掲載日 : [2004-03-03] 照会数 : 3789
社会福祉法人資格取得へ 「ハナ国際福祉協会」(04.3.3)
[ 支部でのデイサービス開設を進めていく(大阪・西成支部のデイサービス) ]
設立認可等審査会で承認
【大阪】民団大阪府本部(金昌植団長)が社会福祉法人設立に向けて大阪府に提出していた関係書類が、このほど府の社会福祉法人設立認可等審査会で承認された。正式認可がおりれば同本部が課題としてきた特別養護老人ホーム建設への下地が整うほか、各支部での福祉事業拡大にも拍車がかかりそうだ。
高齢団員の福祉向上へ前進…支部デイサービスなど拡大図る
申請書類は仮称「ハナ国際福祉協会」の名前で府に提出した。同福祉協会は民団大阪府本部の持つ財団法人大阪韓国人福祉協会から事業の一部と基本財産の一部を譲渡して新たにつくったもの。
財団法人はもともと民団大阪本部が社会福祉活動を展開していくために構成したものだが、財団法人としてできない事業もあり、新たに社会福祉法人を発足させることになった。

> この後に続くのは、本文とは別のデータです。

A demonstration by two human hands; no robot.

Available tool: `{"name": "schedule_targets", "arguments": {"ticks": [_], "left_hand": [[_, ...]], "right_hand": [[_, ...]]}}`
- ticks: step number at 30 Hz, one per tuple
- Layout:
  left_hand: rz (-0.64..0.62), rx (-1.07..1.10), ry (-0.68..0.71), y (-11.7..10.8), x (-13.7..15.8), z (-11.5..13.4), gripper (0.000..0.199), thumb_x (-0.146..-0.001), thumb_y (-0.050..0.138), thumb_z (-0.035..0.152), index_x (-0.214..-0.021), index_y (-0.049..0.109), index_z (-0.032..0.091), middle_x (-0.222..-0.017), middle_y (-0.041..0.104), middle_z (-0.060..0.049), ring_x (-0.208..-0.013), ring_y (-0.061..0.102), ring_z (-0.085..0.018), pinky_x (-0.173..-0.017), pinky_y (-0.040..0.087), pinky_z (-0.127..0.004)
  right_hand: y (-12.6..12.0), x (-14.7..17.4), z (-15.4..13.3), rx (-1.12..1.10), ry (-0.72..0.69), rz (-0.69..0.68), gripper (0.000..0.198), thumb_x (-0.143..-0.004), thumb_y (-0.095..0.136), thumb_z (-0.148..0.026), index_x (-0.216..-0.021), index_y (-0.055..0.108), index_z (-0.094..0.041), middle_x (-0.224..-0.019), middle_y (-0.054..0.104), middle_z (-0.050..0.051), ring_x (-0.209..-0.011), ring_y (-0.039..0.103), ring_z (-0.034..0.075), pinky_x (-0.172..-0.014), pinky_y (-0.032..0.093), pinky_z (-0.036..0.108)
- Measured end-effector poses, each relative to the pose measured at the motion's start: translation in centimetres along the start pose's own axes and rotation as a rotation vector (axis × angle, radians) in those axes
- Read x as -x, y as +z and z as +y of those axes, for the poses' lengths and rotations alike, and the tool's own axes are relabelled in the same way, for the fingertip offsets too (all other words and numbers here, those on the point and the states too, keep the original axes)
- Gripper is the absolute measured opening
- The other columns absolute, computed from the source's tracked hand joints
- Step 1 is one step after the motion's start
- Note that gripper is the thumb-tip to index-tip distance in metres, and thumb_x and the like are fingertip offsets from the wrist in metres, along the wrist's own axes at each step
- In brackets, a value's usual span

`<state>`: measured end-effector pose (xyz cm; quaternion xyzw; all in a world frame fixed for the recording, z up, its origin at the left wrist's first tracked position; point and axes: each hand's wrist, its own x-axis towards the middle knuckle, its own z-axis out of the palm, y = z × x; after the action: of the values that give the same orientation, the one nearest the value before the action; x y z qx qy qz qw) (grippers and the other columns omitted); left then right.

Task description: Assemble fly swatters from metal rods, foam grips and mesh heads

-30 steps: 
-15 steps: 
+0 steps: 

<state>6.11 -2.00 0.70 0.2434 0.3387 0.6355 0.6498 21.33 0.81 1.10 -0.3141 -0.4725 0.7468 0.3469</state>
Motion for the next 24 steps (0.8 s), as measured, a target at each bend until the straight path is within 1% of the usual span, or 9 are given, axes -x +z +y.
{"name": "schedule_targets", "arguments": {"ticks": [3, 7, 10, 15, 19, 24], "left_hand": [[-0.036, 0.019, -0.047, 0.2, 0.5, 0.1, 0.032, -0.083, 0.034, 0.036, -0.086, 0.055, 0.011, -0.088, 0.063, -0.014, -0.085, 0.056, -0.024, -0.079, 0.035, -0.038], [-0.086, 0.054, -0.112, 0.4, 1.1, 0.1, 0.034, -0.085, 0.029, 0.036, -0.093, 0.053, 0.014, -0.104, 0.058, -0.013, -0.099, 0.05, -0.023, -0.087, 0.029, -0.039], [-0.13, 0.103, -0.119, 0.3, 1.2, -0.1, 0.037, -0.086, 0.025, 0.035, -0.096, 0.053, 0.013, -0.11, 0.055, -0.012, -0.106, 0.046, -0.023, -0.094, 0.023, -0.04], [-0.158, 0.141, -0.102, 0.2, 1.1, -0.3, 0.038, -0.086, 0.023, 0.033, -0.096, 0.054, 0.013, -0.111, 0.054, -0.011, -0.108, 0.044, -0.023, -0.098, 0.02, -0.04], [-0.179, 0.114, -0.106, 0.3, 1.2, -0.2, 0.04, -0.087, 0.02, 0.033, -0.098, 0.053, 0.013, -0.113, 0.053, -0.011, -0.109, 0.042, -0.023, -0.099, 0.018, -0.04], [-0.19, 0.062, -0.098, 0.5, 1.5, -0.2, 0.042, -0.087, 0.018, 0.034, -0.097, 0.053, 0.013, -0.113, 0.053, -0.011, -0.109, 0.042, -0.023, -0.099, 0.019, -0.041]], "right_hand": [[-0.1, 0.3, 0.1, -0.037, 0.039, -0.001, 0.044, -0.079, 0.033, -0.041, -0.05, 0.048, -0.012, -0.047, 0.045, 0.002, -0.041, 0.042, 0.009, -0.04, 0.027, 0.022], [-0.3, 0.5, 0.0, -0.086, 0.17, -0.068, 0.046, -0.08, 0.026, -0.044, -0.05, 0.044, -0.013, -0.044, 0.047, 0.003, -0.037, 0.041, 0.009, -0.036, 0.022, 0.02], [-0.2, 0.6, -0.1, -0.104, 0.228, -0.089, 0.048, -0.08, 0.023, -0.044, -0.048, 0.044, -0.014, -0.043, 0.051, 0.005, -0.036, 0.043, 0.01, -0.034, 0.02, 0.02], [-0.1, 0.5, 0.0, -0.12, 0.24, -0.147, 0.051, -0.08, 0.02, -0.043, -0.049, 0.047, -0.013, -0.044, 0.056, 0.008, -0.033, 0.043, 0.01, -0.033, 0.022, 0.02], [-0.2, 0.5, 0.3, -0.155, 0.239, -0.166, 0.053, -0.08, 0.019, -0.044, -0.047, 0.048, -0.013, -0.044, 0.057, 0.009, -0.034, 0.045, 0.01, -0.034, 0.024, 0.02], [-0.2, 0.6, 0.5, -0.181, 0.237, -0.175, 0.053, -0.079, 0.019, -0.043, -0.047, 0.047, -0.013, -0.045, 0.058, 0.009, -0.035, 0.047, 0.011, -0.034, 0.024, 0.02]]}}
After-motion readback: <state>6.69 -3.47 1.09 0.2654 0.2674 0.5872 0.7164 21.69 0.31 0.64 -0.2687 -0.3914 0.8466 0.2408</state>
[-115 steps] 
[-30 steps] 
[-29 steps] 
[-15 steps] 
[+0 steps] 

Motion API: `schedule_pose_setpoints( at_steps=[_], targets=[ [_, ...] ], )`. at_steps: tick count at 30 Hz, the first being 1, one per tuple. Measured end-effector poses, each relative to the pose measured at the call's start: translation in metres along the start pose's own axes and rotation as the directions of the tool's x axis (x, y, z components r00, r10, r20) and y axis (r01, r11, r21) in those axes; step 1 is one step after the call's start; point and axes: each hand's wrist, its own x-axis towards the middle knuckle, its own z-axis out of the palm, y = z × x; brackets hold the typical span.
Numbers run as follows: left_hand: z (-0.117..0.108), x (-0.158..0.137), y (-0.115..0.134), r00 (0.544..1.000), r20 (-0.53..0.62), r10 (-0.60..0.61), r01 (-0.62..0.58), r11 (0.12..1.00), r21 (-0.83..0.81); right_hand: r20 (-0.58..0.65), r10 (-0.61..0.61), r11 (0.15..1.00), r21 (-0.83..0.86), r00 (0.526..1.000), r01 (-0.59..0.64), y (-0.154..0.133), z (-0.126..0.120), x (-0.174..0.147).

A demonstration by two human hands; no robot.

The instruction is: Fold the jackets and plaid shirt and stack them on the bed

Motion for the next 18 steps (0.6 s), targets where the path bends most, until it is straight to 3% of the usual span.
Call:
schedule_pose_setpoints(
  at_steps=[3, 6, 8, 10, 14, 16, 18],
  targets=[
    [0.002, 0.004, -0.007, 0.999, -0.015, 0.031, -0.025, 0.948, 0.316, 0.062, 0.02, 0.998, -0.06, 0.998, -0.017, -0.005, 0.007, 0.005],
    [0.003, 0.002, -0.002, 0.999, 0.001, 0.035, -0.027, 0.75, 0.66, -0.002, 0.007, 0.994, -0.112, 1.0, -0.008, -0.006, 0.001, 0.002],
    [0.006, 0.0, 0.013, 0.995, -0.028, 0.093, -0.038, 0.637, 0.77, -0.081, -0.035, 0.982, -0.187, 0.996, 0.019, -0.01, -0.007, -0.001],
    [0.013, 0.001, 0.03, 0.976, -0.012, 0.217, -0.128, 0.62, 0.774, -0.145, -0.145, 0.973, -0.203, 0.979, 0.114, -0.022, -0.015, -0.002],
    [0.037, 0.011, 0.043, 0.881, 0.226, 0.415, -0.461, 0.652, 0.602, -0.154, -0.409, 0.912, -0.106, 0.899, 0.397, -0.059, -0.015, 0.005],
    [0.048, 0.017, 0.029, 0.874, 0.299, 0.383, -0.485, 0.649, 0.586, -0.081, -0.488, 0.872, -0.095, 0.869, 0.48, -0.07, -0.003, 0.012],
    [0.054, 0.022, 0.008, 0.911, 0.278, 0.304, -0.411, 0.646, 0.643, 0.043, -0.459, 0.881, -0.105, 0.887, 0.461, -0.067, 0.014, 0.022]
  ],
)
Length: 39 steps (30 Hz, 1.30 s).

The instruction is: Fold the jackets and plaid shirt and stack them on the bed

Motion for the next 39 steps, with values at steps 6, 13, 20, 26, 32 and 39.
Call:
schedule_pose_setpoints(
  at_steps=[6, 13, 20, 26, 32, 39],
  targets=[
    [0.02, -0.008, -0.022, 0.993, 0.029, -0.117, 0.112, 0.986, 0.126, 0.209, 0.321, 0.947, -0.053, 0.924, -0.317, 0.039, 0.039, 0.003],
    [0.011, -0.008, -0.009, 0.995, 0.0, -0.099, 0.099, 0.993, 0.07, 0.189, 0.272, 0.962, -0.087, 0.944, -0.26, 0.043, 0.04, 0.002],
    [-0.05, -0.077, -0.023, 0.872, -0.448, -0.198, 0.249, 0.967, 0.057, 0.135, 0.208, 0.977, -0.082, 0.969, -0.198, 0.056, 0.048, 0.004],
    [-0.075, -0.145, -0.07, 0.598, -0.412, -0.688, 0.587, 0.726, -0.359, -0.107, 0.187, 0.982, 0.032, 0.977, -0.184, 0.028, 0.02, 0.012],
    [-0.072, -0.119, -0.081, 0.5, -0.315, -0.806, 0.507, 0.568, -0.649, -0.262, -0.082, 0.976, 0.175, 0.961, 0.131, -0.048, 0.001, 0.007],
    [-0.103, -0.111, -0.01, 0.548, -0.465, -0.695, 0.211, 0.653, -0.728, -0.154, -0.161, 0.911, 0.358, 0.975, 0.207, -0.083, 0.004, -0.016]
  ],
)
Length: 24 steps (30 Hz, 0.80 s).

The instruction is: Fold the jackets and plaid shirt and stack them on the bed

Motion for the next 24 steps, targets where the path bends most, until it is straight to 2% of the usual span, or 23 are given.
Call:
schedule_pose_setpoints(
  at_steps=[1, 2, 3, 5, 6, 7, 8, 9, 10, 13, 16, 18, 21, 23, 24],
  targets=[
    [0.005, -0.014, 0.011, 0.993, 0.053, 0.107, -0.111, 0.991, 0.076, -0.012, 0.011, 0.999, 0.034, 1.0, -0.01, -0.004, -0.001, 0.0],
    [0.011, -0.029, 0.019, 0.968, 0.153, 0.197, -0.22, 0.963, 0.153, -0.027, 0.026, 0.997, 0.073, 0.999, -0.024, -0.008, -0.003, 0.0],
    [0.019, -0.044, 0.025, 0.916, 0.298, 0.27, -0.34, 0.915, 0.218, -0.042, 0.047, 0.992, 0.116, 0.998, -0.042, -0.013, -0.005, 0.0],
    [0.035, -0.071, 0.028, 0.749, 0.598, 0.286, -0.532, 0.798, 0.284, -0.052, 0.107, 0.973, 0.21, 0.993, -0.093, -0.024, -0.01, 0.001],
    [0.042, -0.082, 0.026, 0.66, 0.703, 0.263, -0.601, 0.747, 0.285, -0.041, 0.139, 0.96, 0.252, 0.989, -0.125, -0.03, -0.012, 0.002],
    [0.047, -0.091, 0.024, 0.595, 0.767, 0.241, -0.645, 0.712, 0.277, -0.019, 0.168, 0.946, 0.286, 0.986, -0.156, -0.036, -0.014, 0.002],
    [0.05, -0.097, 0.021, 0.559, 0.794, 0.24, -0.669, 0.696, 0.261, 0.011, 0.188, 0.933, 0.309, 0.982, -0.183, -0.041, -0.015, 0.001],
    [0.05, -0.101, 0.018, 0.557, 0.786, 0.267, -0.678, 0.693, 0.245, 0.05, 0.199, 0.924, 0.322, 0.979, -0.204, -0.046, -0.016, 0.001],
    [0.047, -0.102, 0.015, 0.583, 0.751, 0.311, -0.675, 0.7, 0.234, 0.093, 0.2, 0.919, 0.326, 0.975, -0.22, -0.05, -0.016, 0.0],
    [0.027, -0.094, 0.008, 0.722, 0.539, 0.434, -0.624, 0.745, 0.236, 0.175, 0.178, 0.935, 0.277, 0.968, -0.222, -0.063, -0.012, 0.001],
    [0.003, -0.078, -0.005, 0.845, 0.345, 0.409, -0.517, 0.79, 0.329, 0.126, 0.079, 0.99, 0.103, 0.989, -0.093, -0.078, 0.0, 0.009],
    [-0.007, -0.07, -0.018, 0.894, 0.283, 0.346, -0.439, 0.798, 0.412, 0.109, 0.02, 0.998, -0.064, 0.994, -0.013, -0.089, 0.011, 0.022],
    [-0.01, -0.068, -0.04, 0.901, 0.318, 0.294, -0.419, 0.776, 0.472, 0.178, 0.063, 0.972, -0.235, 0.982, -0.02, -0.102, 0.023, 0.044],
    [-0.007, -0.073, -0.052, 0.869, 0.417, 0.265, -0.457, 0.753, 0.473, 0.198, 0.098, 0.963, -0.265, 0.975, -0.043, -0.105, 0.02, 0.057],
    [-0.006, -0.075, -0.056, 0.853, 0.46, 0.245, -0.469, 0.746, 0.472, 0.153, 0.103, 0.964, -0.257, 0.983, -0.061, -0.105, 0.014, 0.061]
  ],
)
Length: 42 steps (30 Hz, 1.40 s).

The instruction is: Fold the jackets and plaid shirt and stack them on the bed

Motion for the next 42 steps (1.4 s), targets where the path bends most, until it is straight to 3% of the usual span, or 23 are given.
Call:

府の審査会では2月10日に承認した。担当の大阪府健康福祉部法人指導課では、大阪府内で在日韓国人団体が社会福祉法人資格を取得するのはおそらく初めてだろうと話している。
社会福祉法人資格が正式に認められると、特別養護老人ホームの建設が可能になる。
また、社会福祉法人の名前で介護保険に則ったデイサービス(通所介護)センターを府内各所で開設していくことも可能。運営にあたっては経費の大部分は介護保険で賄える。
府内ではすでに西成、布施、八尾、泉北の各民団支部で「街角デイハウス」を開設・運営しているが、これ以外の民団支部でも自前の会館を有効活用してデイサービスセンターをつくり、高齢団員向けの福祉サービスを充実させられる。会館の改修工事にあたっては補助金で一定の費用を賄える。
同本部では今年度内に大阪府から社会福祉法人の認可を受けようと、役員構成や事業計画など細部の詰めを急いでいる。
認可がおりればすぐに登記を済ませ、現在の支部会館を有効活用してのデイサービスセンターの拡大をはじめ痴呆性老人のための専用施設、グループホーム、さらには特養ホームへと着実にステップを踏んでいきたい考えだ。